* AIM OF THE EXERCISE
Hunt for the word "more" across the entries below, copying each line that holds it.

_____

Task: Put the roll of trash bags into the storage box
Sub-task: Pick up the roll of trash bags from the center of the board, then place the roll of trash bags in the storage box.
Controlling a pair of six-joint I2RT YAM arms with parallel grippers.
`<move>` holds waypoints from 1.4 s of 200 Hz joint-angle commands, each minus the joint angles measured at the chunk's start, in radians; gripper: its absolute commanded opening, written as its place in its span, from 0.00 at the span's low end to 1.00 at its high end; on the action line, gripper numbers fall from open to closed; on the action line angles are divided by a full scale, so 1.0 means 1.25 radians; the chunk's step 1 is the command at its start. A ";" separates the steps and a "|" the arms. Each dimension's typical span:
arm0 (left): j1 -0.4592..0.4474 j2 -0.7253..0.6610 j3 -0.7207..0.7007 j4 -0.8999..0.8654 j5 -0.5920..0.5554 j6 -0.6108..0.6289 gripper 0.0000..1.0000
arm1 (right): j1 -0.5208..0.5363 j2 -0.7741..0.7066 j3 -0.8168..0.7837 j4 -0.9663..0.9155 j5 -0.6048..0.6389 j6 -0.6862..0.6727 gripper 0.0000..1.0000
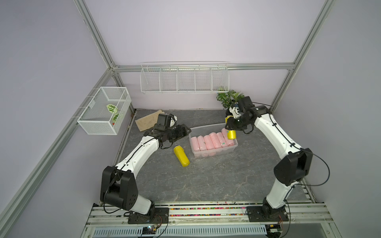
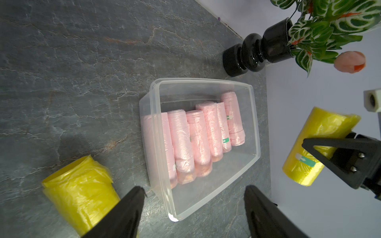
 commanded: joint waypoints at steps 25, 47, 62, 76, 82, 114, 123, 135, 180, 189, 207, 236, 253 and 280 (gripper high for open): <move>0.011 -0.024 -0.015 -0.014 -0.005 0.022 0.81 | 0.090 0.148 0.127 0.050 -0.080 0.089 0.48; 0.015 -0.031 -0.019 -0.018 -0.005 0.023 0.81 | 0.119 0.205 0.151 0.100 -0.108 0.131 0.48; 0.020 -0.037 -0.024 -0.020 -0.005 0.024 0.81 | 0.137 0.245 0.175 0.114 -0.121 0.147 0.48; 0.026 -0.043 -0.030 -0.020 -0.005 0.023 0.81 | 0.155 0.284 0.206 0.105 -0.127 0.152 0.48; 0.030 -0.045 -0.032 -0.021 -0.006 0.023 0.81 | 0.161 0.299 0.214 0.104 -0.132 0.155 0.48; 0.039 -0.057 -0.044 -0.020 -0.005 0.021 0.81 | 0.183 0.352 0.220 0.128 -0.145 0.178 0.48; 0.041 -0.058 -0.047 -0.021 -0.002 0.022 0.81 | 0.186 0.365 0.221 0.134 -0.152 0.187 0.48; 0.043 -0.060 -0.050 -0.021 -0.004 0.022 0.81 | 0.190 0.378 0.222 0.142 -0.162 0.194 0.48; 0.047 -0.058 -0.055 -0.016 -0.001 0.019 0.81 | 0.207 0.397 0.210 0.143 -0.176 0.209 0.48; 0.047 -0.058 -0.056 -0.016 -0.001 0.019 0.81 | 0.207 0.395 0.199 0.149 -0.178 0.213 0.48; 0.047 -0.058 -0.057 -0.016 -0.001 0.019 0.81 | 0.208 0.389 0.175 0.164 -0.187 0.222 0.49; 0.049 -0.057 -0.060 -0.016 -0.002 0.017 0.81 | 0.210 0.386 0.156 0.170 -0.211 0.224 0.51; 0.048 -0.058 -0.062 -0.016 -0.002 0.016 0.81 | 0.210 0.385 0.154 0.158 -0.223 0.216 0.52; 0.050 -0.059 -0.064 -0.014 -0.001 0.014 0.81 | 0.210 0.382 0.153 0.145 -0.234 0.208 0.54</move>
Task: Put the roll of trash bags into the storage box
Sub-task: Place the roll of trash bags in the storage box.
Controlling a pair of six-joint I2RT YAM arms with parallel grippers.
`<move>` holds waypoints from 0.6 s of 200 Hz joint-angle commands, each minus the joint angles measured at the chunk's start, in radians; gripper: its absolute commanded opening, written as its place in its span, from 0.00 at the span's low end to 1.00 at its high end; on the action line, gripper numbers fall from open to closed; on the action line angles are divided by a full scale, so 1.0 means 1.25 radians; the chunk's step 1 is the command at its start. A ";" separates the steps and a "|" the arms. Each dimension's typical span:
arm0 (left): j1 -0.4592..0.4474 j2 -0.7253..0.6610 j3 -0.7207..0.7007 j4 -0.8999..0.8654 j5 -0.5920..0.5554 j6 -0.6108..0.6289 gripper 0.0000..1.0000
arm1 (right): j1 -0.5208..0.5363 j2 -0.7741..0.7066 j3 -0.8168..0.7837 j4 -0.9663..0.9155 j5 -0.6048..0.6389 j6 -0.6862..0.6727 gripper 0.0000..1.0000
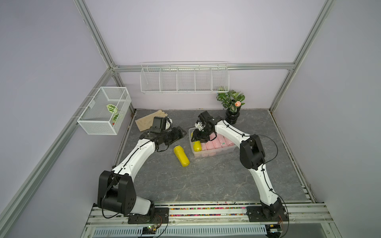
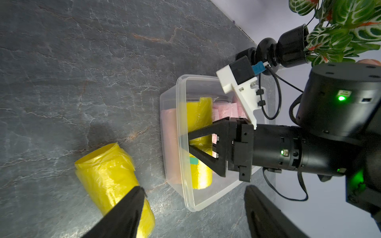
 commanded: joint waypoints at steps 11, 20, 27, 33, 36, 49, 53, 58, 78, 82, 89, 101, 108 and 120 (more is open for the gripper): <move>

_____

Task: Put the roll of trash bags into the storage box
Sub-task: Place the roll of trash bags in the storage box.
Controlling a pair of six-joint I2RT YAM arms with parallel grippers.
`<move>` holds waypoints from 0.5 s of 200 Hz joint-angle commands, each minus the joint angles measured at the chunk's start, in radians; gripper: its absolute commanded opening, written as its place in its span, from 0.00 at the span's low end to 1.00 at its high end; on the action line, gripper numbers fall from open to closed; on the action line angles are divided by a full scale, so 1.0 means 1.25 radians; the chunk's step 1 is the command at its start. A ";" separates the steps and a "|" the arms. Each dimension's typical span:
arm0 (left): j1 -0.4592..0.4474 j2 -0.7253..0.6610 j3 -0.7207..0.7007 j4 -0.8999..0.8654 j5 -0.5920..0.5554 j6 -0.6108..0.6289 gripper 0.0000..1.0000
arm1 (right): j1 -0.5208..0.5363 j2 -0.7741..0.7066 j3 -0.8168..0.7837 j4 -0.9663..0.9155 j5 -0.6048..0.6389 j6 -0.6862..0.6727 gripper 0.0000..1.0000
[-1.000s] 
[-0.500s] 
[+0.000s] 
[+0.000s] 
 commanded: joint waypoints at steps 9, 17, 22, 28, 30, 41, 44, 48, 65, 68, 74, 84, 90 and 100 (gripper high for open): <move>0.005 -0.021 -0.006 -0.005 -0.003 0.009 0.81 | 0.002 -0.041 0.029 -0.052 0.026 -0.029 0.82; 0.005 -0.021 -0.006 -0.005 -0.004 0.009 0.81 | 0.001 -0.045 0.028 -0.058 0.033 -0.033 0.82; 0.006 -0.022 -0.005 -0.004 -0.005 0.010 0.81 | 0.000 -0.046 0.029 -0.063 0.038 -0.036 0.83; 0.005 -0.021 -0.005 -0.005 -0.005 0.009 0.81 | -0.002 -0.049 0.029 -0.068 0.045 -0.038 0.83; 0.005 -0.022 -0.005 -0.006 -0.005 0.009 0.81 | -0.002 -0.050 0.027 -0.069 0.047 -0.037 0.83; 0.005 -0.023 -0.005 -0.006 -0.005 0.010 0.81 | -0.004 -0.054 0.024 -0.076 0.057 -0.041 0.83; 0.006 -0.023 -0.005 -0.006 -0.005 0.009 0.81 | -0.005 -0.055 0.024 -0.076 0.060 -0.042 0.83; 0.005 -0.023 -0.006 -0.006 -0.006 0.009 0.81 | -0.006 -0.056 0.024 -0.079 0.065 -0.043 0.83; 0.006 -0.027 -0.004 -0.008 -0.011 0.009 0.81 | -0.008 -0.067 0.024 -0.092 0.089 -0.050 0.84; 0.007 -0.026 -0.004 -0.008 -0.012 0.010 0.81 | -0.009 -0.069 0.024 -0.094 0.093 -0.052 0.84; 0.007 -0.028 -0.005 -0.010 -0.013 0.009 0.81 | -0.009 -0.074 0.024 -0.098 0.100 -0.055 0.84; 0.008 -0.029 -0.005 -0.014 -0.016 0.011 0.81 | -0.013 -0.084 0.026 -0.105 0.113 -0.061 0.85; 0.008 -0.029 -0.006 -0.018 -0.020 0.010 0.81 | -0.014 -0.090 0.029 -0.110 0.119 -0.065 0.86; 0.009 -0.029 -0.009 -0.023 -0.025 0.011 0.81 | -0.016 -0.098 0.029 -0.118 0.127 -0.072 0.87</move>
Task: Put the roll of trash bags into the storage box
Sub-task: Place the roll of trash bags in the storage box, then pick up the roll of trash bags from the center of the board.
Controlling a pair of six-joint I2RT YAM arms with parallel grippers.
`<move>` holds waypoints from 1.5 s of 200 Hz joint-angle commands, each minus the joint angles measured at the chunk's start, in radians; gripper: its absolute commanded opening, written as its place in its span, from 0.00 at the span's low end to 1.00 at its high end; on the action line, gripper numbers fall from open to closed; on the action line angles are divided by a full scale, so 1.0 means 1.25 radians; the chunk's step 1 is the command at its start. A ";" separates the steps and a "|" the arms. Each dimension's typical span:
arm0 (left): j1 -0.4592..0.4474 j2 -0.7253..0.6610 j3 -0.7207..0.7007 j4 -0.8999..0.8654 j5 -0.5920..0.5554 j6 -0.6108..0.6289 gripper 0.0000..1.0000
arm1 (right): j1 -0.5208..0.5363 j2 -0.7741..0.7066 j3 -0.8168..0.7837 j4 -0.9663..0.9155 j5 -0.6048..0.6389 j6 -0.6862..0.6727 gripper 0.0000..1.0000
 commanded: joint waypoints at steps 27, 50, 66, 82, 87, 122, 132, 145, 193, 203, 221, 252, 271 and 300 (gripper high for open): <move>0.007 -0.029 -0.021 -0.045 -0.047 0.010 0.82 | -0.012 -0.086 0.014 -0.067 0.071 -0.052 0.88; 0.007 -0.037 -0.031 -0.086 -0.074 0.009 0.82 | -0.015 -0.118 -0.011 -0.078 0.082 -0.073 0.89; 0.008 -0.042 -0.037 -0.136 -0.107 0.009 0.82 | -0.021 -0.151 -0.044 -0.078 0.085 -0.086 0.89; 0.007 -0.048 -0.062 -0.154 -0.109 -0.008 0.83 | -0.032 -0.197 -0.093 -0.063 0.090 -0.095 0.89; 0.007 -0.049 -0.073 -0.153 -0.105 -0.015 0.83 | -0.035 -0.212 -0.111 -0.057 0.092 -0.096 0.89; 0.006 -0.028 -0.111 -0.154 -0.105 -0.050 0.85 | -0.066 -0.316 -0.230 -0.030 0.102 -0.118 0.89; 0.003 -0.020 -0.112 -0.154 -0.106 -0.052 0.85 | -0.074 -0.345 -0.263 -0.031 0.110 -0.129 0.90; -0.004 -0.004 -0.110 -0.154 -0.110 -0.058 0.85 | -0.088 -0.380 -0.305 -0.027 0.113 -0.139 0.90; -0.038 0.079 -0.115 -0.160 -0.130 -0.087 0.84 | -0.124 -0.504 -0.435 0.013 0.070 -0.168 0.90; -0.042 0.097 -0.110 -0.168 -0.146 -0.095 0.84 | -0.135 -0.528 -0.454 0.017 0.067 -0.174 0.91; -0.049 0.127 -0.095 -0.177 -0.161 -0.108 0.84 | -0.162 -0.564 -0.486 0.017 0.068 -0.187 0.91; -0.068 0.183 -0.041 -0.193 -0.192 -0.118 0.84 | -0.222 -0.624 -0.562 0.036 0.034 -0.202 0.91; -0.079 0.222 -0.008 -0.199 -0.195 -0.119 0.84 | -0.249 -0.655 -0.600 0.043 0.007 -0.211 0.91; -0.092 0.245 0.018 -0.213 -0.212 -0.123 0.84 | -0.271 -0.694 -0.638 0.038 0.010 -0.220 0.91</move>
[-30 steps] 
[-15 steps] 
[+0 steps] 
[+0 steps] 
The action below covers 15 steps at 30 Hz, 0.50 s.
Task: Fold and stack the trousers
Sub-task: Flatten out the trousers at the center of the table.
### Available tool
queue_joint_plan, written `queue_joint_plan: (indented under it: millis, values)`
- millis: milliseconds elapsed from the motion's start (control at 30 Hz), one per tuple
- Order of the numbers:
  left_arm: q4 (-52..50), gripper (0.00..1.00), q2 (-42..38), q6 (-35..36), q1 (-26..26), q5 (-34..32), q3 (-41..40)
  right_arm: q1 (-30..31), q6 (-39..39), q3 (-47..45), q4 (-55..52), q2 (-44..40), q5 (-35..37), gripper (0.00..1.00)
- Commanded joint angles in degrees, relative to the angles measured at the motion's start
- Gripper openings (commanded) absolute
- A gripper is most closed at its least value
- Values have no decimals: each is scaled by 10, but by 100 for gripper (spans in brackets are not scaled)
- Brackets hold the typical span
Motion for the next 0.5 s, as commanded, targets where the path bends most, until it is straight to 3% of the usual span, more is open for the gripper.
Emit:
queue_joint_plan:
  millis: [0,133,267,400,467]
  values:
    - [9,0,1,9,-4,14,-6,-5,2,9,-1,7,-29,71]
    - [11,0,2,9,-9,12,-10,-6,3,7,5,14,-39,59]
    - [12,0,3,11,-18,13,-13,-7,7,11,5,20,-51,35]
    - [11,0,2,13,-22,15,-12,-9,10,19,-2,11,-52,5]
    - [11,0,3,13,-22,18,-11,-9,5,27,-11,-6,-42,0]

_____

* EXERCISE ANSWER
 commanded: joint waypoints at steps 11, 20, 27, 33, 36, 49, 53, 58, 78, 82, 89, 101, 108 and 120 (more is open for the gripper): <move>
Motion for the next 0.5 s, as commanded, targets where the path bends most, until it is straight to 3% of the usual span, more is open for the gripper.

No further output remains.